This is a short tale of how I took another city’s data in order to expand the information we can provide for people / apps to consume. It also acts as a warning as to some of the unexpected side effects of using automatically generated data that has not been checked by a human.
Preparing for new flavours of data
The original Aberdeen data within MatchTheCity was initially scraped or manually entered. The second phase saw the use of official feeds provided by a third party that are also used within the venues’ websites.
The challenge of adding Edinburgh data was an exercise in seeing how generic/flexible/reusable I had made the MatchTheCity server. It would be an experiment in migrating the data from one format into the format I required. Also it would help to identify the shortcomings in the design so they could be corrected.
Prior to the EdinburghApps event I upgraded MatchTheCity to include a region for each venue. This allowed a single MatchTheCity server instance to host data for multiple cities.
Finding the new data
Before I could actually add Edinburgh data I first had to find it. Using the Edinburgh CKAN server allowed me to explore their unfamiliar data sets. Entering the key word ‘sports’ I found a very useful set of venues.
I wrote a simple importer in Ruby to take the CSV file and place the data into MatchTheCity’s Venues table. Once imported into MatchTheCity I was quickly able to see them on the map of my proof of concept Android app.
This new data did highlight a bug in the Android app that the Aberdeen data had never triggered. One of the venues was St Margret’s and the ‘ in the name was causing problems in the SQL query used for checking whether the venue already exists. Some digging around StackOverflow pointed me in the direction to fix it.
Data wrong turn
On closer inspection it turned out that the Sports and Recreation venue data I had used was not the actual data I required. More exploring of the CKAN server revealed my targets were under the heading of Edinburgh Leisure data rather than Sports and Recreational Facilities.
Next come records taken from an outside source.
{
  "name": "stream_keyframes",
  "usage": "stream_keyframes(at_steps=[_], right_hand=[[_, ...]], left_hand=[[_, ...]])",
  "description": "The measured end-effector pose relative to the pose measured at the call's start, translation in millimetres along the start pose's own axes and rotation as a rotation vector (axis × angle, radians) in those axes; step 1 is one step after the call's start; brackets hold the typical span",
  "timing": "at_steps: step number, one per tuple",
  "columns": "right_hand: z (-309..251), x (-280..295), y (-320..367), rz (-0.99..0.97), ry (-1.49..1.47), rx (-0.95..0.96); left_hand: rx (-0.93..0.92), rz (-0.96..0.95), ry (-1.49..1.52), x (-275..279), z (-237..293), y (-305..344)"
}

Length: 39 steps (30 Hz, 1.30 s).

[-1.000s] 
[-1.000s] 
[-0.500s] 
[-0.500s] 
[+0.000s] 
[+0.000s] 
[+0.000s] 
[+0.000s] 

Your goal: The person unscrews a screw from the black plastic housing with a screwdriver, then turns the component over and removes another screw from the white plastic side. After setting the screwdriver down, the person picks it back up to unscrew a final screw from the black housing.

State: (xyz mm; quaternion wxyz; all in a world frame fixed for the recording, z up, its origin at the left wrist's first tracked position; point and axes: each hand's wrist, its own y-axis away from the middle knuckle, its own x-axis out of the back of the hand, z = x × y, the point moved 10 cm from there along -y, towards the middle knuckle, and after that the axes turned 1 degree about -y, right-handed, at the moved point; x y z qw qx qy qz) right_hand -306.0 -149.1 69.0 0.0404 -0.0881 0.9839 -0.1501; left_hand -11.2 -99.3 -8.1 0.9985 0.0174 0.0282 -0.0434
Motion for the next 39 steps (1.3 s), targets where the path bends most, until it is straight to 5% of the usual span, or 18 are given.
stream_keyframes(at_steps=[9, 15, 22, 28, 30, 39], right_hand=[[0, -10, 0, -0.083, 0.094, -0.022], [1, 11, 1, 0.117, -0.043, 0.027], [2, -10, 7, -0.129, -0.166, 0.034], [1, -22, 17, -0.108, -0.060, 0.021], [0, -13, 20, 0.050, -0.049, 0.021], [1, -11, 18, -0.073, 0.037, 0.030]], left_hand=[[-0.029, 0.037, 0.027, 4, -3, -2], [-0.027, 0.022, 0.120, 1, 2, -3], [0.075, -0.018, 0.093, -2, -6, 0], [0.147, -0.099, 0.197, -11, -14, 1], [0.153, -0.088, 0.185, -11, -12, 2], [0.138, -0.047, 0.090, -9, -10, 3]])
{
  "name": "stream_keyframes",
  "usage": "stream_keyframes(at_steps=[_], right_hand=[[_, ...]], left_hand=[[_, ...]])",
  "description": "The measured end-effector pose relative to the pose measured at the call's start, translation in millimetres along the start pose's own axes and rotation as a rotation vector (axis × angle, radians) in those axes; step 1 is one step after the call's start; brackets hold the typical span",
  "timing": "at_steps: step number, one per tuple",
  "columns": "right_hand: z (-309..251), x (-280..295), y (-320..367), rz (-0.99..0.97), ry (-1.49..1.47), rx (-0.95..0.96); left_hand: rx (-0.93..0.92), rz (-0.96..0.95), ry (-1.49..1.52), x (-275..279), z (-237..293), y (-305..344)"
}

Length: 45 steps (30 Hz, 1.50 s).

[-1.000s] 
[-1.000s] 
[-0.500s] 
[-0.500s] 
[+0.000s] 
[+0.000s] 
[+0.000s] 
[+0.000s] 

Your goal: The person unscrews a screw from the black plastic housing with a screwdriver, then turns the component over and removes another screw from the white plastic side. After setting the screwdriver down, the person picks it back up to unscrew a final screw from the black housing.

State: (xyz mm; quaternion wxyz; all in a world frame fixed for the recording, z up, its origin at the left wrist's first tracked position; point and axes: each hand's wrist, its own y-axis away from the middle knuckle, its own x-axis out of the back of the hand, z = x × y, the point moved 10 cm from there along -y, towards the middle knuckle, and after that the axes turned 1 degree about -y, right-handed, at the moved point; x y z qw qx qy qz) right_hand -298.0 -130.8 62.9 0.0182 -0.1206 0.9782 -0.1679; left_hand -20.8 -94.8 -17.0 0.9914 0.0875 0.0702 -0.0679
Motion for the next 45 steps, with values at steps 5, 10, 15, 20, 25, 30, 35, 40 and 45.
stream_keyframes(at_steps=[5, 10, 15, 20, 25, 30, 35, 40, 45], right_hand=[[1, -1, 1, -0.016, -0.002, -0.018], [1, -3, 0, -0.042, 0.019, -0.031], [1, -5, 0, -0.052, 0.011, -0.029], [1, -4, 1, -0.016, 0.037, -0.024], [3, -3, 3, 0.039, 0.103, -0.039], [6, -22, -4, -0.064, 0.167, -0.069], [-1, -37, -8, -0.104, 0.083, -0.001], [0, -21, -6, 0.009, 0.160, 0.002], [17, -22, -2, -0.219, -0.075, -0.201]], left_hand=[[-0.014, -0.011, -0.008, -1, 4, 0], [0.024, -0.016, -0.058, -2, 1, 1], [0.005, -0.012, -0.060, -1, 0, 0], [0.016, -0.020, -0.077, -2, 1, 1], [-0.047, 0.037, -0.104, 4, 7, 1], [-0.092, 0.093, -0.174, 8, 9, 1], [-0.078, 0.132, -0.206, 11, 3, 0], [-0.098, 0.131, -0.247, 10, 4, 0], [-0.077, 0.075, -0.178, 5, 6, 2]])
This new data consisted of 3 CSV files:
- Leisure Sites – list of venues that map to MatchTheCity venues
- Leisure Activities – list of activity names and reference IDs that map to MatchTheCity activities
- Leisure Classes – list of actual classes taking place at the sites that map to MatchTheCity opportunities
The initial list of venues had included geolocation co-ordinates. However the second list did not and also the venue names varied. As the classes referenced the second venues list I decided to remove the first list from the MatchTheCity server.
In order to get the geolocation co-ordinates I called out to the Open Street Map Nominatim service to geocode them from the addresses. This was not 100% successful as two of the venues failed to resolve.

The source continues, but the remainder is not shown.